■ **WORK REQUEST**
Reproduce the data below in full and to the letter, images excepted.

─── SOURCE INFORMATION

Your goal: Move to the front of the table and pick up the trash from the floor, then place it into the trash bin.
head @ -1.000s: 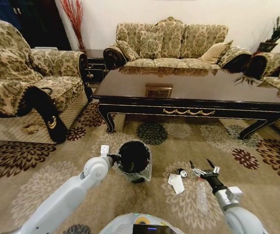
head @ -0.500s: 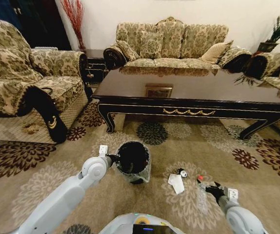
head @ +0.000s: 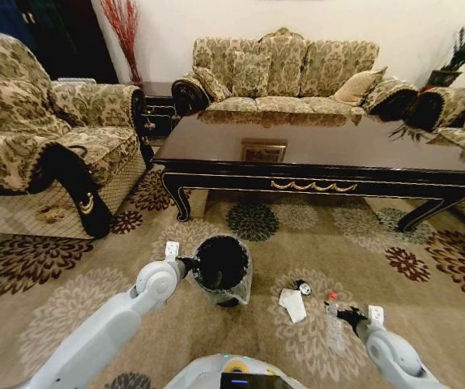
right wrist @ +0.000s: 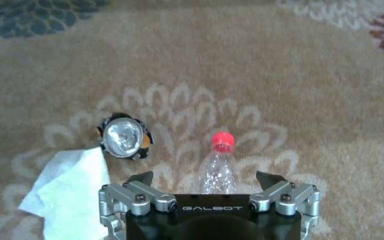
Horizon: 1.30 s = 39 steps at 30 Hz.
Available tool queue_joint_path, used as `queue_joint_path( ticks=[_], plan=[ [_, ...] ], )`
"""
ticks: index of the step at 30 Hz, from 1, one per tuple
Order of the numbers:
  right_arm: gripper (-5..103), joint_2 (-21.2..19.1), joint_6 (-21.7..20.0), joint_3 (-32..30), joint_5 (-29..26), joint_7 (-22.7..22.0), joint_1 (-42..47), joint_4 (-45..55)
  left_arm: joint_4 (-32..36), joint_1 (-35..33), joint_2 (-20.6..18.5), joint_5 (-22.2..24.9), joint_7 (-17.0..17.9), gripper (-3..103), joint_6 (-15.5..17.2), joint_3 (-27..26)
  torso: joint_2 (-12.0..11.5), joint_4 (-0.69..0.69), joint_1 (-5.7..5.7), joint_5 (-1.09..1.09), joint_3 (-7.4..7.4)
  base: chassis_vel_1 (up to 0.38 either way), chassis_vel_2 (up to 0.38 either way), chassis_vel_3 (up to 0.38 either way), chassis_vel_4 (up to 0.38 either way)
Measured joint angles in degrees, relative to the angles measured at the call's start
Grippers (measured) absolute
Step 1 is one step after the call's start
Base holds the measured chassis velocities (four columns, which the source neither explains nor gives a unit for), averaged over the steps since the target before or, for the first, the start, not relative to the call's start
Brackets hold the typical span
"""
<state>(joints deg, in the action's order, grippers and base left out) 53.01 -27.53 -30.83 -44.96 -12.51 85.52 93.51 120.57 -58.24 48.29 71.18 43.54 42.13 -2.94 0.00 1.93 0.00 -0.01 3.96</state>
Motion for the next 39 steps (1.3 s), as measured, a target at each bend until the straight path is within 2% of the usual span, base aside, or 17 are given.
queue_joint_path(
  ticks=[9, 15, 23, 25, 26, 27, 28, 30, 31, 35, 37, 39],
  plan=[
    [100, 0.3, -0.3, 2.5, -0.4, 0.3, -2.6, -5.5, 0.4, 0.0, -1.4, 0.2, 0.2, 2, 0.0, -0.4, 0.0, 0.0, 0.0, 0.01, 0.0, 0.0, 0.0, 0.0, 0.0],
    [100, 1.0, 0.5, 3.8, 1.9, 1.0, -3.8, -9.0, 0.5, 0.1, -1.8, 0.2, 0.5, 2, 0.0, -0.5, 0.0, -0.01, 0.0, 0.01, 0.0, 0.0, 0.0, 0.0, 0.0],
    [99, 1.4, 0.8, 5.0, 1.1, 1.0, -4.7, -10.9, 0.4, 0.0, -1.8, 0.3, 0.9, 2, 0.0, -0.4, 0.0, 0.0, 0.0, 0.01, 0.0, 0.0, 0.0, 0.0, 0.0],
    [89, 1.6, 0.7, 5.2, 1.1, 1.0, -4.9, -11.1, 0.2, 0.1, -1.6, 0.9, 1.2, 2, 0.0, -0.4, 0.0, 0.0, 0.0, 0.01, 0.0, 0.0, 0.0, 0.0, 0.0],
    [89, 1.6, 0.7, 5.2, 1.1, 1.0, -4.9, -11.1, 0.2, 0.0, -1.6, 1.1, 1.3, 2, 0.0, -0.4, 0.0, -0.01, 0.0, 0.0, 0.0, 0.0, 0.0, 0.0, 0.0],
    [83, 1.6, 0.7, 5.2, 1.1, 1.0, -4.8, -11.1, 0.2, 0.0, -1.6, 1.2, 1.3, 2, 0.0, -0.4, 0.0, -0.01, 0.0, 0.0, 0.0, 0.0, 0.0, 0.0, 0.0],
    [83, 1.6, 0.7, 5.2, 1.1, 1.0, -4.8, -11.1, 0.2, 0.0, -1.6, 1.2, 1.3, 2, 0.0, -0.4, 0.0, -0.01, 0.0, 0.0, 0.0, 0.0, 0.0, 0.0, 0.0],
    [73, 1.7, 0.7, 5.3, 1.1, 0.9, -4.7, -11.1, 0.2, 0.0, -1.6, 1.5, 1.3, 2, 0.0, -0.5, 0.0, 0.0, 0.0, 0.01, 0.0, 0.0, 0.0, 0.0, 0.0],
    [73, 1.7, 0.7, 5.3, 1.1, 0.9, -4.7, -11.1, 0.2, 0.0, -1.6, 1.5, 1.3, 2, 0.0, -0.5, 0.0, 0.0, 0.0, 0.01, 0.0, 0.0, 0.0, 0.0, 0.0],
    [51, 1.7, 1.1, 5.3, 1.8, 0.8, -4.6, -11.3, 0.3, 0.3, -1.7, 1.8, 1.0, 2, 0.0, -0.2, 0.0, 0.0, 0.0, -0.01, -0.01, 0.0, 0.0, 0.0, 0.0],
    [51, 1.7, 1.3, 5.2, 1.8, 0.8, -4.5, -11.3, 0.3, 0.3, -1.7, 1.9, 0.9, 2, 0.0, -0.2, 0.0, 0.0, 0.0, -0.01, -0.01, 0.0, 0.0, 0.0, 0.0],
    [42, 1.7, 1.7, 4.9, 1.5, 0.8, -4.2, -11.2, 0.3, 0.3, -1.7, 1.8, 0.9, 2, 0.0, -0.1, 0.0, 0.0, 0.0, 0.01, 0.0, 0.0, 0.0, 0.0, 0.0]
  ],
)
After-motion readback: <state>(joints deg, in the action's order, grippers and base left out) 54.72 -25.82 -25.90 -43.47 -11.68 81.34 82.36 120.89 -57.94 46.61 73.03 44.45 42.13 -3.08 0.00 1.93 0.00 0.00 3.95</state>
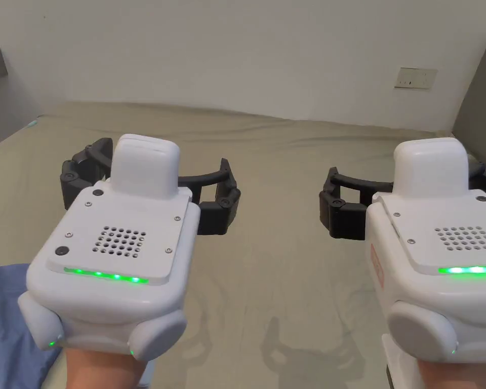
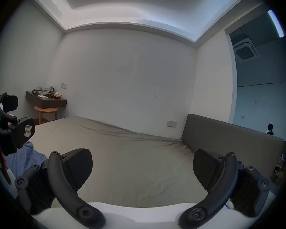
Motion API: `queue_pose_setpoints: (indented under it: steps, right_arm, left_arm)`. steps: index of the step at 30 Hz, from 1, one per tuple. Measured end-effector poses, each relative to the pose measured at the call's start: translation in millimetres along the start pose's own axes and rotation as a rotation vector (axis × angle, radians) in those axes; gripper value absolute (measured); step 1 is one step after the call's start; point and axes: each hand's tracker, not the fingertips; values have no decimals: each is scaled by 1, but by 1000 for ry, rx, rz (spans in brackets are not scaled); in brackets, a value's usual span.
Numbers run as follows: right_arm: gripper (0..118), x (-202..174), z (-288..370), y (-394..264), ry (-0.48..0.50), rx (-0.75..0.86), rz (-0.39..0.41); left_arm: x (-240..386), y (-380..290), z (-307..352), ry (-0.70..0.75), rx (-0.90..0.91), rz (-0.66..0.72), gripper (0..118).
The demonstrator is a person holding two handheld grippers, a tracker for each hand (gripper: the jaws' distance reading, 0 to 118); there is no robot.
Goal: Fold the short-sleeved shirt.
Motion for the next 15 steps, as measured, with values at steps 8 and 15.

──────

■ **YOUR SOLUTION**
Your goal: Move to the front of the table and pick up the trash from the floor, then place it into the trash bin.
head @ -1.000s: 
head @ -0.500s: 
head @ +0.000s: 
right wrist @ +0.000s: 
Horizon: 1.30 s = 39 steps at 30 Hz.
Available tool queue_joint_path, used as `queue_joint_path( ticks=[_], plan=[ [_, ...] ], )`
"""
ticks: index of the step at 30 Hz, from 1, one per tuple
Order of the numbers:
  right_arm: gripper (-5..103), joint_2 (-21.2..19.1), joint_6 (-21.7..20.0), joint_3 (-32..30), joint_5 (-29..26), joint_7 (-22.7..22.0), joint_1 (-42..47), joint_4 (-45..55)
  left_arm: joint_4 (-32..36), joint_1 (-35..33), joint_2 (-20.6..18.5), joint_5 (-22.2..24.9), joint_7 (-17.0..17.9), gripper (-3..103), joint_6 (-15.5..17.2), joint_3 (-27..26)
  torso: joint_2 (-12.0..11.5), joint_4 (-0.69..0.69), joint_1 (-5.7..5.7), joint_5 (-1.09..1.09), joint_3 (-7.4..7.4)
  base: chassis_vel_1 (up to 0.38 either way), chassis_vel_2 (up to 0.38 either way), chassis_vel_3 (up to 0.38 either way), chassis_vel_4 (up to 0.38 either way)
Measured joint angles in degrees, relative to the angles measured at the call's start
Grippers (measured) absolute
Step 1 is one step after the call's start
Base holds the measured chassis velocities (four columns, which the source neither explains nor gives a unit for), averaged over the steps since the target before or, for the first, the start, not relative to the call's start
Brackets hold the typical span
"""
<state>(joints deg, in the action's order, grippers and base left out) 53.01 -27.53 -30.83 -44.96 -12.51 85.52 93.51 120.57 -58.24 48.29 71.18 43.54 42.13 -2.94 0.00 1.93 0.00 -0.01 3.96</state>
Motion for the next 39 steps (1.3 s), as measured, a target at each bend until the straight path is within 2% of the usual span, base aside, or 17 are given.
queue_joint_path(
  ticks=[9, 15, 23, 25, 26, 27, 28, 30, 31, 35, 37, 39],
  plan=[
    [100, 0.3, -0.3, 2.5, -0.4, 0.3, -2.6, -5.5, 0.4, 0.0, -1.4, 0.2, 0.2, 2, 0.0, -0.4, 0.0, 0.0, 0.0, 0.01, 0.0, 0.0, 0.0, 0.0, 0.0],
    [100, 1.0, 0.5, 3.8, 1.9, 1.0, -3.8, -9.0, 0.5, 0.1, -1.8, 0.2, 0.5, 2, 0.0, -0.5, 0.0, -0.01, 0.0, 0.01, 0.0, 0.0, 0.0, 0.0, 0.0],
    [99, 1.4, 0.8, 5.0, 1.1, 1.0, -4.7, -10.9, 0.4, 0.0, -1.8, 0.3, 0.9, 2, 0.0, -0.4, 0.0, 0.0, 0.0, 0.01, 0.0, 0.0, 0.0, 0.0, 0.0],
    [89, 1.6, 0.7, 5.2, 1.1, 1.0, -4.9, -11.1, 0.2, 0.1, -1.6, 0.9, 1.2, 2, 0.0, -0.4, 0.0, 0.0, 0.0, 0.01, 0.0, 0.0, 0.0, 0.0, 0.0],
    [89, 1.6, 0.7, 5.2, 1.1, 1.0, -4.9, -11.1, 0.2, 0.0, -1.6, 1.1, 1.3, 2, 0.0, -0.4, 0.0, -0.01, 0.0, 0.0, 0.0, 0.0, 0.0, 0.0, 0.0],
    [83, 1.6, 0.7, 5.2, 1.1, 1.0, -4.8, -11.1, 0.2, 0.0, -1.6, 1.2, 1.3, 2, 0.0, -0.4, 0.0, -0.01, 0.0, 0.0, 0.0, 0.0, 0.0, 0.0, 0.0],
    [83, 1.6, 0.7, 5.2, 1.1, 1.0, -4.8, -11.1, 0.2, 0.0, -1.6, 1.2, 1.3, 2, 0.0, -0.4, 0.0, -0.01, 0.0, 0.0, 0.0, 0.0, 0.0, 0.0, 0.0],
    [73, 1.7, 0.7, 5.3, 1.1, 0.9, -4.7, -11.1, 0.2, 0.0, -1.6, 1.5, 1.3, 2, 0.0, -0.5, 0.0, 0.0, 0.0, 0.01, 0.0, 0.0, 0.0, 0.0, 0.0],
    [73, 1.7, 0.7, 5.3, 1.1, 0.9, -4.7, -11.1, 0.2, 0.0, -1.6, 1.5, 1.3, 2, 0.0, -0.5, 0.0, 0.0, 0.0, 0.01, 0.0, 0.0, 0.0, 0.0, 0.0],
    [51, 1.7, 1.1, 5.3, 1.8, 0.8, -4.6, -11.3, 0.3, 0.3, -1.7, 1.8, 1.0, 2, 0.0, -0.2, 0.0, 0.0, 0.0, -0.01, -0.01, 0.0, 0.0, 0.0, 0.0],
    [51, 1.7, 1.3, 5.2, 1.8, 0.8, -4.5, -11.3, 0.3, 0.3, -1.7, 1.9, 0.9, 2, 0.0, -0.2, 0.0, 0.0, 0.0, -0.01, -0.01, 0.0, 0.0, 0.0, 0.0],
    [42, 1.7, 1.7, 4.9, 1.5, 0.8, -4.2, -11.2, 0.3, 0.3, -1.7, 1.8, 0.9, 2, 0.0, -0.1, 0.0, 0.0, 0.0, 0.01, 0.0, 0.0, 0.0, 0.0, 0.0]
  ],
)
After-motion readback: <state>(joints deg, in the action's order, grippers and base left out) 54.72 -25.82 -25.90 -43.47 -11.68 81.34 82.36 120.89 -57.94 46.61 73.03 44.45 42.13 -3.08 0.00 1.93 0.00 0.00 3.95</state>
Motion API: `queue_pose_setpoints: (indented under it: steps, right_arm, left_arm)`. steps: index of the step at 30 Hz, from 1, one per tuple. Measured end-effector poses, each relative to the pose measured at the call's start: translation in millimetres along the start pose's own axes and rotation as a rotation vector (axis × angle, radians) in those axes; gripper value absolute (measured); step 1 is one step after the call's start; point and axes: each hand's tracker, not the fingertips; values have no decimals: each is scaled by 1, but by 1000 for ry, rx, rz (spans in brackets are not scaled); in brackets, a value's usual span.
Numbers run as follows: right_arm: gripper (0..118), x (-202..174), z (-288..370), y (-394..264), ry (-0.48..0.50), rx (-0.75..0.86), rz (-0.39..0.41); left_arm: x (-240..386), y (-380..290), z (-307..352), ry (-0.70..0.75), rx (-0.90..0.91), rz (-0.66..0.72), gripper (0..118).
The demonstrator is a person holding two handheld grippers, a tracker for each hand (gripper: the jaws' distance reading, 0 to 118); there is no robot.
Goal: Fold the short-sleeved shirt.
Motion for the next 15 steps, as measured, with values at steps 8 and 15.

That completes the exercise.